EB -Sì. La pietrificazione del corpo dischiude una riflessione sulla porosità dei confini tra umano, non-umano e non-vivente. L’accostamento al minerale introduce una circolarità in cui l’umano non è più centro né misura unica del vivente. La mostra invita a immaginare nuove relazioni tra forme di vita e materia inerte, spostando l’accento dall’idea di dominio e sfruttamento a quella di interdipendenza e coesistenza. 

Enrico Bedolo, Magic and Loss #11, 2025

AA – Torno alla pietrificazione da un altro punto di vista: quello dall’alto e in diagonale di alcune tue inquadrature. Immagino che tu abbia usato una scala, come fece anche Auguste Rodin per verificare i volumi delle sue sculture. Nel corso di una conversazione con Henri-Charles-Étienne Dujardin-Beaumetz, Rodin spiega quale sia lo sguardo che lo scultore dovrebbe adottare: «L’importante è guardare i profili dal di sopra e dal di sotto, dall’alto e dal basso, […] cioè rendersi conto  dello spessore del corpo umano». Le tue riprese dall’alto conferiscono alle preparazioni anatomiche un aspetto scultoreo, che concorre a pietrificare i corpi. A parere di Gorini «la salma veniva convertita in una statua più vera e più naturale di quella che ogni insigne artista avesse potuto scolpire». Mi piace pensare che nelle tue inquadrature dall’alto lo sguardo fotografico incontri quello scultoreo nel senso indicato da Rodin, ma seguendo una via aperta da Adolf von Hildebrand e da Heinrich Wölfflin, che rivolgevano alla scultura uno sguardo formato già in origine sulla fotografia. 

EB – Non sono salito su una scala e non ho adottato lo sguardo dall’alto o distante a cui accenna Rodin. La vicinanza con i corpi è stata tattile: ho avuto la possibilità di estrarre le teste dei preparati anatomici dalle teche, stabilendo una relazione diretta con i loro volti. Inoltre, fotografando i preparati all’interno del museo, ho potuto osservare la loro relazione con l’ambiente. Questo processo mi ha permesso di percepire la pietrificazione non come distacco scultoreo, ma come incontro diretto, corporeo, con i soggetti. 

AA – Oops… My bad! Dobbiamo perciò considerare le tue fotografie come un dispositivo aptico, che restituisce attraverso la vista un’esperienza tattile (la percezione aptica è quella dell’occhio che ‘tasta’ l’oggetto a distanza)?
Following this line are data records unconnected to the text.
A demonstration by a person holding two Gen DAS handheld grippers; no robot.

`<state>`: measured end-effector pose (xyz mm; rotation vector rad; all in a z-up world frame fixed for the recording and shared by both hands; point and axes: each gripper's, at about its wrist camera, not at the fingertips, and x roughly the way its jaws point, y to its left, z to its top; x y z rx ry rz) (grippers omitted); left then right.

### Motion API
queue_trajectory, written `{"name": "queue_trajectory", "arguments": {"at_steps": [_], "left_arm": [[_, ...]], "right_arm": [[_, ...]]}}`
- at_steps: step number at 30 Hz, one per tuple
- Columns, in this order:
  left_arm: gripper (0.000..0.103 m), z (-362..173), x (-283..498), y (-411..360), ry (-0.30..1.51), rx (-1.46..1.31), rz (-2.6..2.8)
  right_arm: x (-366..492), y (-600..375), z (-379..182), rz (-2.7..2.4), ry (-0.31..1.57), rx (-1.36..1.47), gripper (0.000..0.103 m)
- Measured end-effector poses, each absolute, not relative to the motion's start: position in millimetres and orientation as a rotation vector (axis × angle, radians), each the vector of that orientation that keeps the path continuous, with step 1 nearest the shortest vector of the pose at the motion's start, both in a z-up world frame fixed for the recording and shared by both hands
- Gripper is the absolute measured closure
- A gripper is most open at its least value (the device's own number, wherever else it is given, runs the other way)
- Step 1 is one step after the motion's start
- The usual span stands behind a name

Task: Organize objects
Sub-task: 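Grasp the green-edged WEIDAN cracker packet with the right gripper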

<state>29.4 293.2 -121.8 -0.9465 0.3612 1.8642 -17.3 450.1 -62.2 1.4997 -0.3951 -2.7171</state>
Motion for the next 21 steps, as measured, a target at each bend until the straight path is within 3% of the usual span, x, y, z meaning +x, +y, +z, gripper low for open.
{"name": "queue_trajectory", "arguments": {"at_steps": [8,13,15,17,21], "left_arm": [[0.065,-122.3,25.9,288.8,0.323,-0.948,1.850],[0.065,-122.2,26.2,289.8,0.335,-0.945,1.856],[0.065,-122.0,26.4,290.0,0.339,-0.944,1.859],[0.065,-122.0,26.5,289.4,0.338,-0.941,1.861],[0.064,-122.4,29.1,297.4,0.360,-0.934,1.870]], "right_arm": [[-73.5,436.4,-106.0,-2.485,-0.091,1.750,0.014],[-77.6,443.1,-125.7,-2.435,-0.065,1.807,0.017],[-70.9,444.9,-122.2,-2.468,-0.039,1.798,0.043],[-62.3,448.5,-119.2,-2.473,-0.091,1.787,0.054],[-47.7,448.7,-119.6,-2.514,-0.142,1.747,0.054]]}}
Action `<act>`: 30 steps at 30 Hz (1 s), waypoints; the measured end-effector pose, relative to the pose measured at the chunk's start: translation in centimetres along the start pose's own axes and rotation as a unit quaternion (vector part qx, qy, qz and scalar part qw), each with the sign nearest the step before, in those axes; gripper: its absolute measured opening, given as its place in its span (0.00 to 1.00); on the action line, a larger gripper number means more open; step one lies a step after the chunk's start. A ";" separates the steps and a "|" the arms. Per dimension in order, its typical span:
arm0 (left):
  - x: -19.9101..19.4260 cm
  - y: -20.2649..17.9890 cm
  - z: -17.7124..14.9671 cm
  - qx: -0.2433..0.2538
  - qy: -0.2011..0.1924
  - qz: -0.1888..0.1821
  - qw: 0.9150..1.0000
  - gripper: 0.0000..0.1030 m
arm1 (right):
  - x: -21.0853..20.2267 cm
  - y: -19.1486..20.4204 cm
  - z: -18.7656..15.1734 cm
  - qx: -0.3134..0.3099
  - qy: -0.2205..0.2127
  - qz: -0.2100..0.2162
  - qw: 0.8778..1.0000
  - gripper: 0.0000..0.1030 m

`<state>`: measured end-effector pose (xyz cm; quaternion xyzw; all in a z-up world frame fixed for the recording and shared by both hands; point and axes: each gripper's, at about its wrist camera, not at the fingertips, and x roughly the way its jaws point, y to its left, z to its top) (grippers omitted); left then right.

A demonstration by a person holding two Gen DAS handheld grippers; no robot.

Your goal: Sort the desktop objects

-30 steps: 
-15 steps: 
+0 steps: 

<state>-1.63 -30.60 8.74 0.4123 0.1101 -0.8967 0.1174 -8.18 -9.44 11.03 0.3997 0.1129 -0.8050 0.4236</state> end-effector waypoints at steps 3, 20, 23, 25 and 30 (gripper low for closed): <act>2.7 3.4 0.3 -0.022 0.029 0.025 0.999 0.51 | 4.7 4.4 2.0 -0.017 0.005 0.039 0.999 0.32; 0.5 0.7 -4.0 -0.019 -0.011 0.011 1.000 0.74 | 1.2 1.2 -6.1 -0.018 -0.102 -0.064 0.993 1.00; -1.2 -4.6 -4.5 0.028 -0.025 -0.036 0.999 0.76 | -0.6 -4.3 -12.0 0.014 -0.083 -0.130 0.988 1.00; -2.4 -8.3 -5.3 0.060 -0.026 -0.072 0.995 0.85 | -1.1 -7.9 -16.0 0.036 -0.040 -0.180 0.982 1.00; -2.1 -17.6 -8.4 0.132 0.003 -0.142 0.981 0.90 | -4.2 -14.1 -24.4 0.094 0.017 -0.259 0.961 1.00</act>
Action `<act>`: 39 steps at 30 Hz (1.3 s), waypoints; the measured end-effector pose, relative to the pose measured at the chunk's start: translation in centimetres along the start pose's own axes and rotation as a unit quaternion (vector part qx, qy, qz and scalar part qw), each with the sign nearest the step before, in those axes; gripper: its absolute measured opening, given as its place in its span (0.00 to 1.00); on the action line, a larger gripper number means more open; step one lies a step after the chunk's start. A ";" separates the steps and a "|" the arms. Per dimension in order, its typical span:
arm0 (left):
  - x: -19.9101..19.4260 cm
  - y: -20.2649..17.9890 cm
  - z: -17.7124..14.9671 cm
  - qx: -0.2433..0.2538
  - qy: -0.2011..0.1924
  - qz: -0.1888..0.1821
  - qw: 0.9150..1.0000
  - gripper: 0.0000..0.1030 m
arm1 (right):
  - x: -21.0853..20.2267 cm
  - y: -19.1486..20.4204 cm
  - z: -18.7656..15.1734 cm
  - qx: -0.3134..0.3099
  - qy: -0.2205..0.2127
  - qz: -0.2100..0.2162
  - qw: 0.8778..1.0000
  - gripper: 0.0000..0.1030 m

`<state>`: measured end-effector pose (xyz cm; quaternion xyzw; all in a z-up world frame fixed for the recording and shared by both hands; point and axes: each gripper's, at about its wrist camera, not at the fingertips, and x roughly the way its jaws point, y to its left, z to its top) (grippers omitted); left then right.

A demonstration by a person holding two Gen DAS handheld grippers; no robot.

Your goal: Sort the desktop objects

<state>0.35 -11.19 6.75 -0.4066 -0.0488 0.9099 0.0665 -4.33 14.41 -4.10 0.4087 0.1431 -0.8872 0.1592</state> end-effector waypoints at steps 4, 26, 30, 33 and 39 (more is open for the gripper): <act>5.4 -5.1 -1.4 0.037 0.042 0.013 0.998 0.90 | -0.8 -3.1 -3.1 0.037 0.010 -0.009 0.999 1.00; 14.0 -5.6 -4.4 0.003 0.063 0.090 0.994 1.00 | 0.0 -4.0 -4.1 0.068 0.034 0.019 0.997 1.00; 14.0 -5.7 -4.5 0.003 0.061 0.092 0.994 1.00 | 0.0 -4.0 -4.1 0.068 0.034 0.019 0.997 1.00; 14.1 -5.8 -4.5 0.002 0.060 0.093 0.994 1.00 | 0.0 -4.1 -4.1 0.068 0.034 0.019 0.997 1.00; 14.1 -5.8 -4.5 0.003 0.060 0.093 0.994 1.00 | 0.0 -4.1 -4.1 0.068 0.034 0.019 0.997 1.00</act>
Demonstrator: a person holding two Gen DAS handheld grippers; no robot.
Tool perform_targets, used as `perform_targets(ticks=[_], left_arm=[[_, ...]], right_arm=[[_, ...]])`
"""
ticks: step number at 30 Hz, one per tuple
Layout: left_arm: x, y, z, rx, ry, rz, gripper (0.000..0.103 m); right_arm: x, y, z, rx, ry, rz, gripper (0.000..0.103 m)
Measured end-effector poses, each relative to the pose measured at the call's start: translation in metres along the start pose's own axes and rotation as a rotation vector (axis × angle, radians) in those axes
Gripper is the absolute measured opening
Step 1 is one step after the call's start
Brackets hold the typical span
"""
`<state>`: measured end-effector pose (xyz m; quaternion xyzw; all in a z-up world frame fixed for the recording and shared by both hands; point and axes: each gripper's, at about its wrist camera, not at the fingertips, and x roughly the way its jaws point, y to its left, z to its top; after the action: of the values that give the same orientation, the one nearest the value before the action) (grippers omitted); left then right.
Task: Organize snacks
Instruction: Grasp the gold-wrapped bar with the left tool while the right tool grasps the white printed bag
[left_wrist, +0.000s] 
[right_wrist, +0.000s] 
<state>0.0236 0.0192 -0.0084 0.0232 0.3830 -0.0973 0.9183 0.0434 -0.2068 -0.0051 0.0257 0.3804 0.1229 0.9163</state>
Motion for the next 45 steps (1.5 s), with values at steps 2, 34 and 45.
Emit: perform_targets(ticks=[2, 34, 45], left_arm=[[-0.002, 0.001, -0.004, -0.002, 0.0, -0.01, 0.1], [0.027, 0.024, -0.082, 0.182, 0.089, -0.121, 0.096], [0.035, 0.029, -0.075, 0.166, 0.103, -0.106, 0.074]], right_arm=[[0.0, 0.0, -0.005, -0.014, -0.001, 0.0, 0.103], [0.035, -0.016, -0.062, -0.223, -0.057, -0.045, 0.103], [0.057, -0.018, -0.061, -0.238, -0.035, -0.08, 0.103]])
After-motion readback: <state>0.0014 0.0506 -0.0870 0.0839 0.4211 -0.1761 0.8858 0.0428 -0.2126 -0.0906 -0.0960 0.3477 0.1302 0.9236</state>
EB – Direi che sì, la dimensione aptica attraversa il mio lavoro, ma non come un principio metodico o un’adesione teorica, bensì un modo naturale di stare davanti alle cose. Molti dei corpi pietrificati da Gorini non venivano reclamati, perché appartenevano a persone vissute ai margini della società, dimenticate o ignorate. Avvicinandomi a questi corpi, cerco di far emergere ciò che in vita non è stato riconosciuto, ogni fotografia è un atto di cura, un modo per restituire loro dignità e bellezza.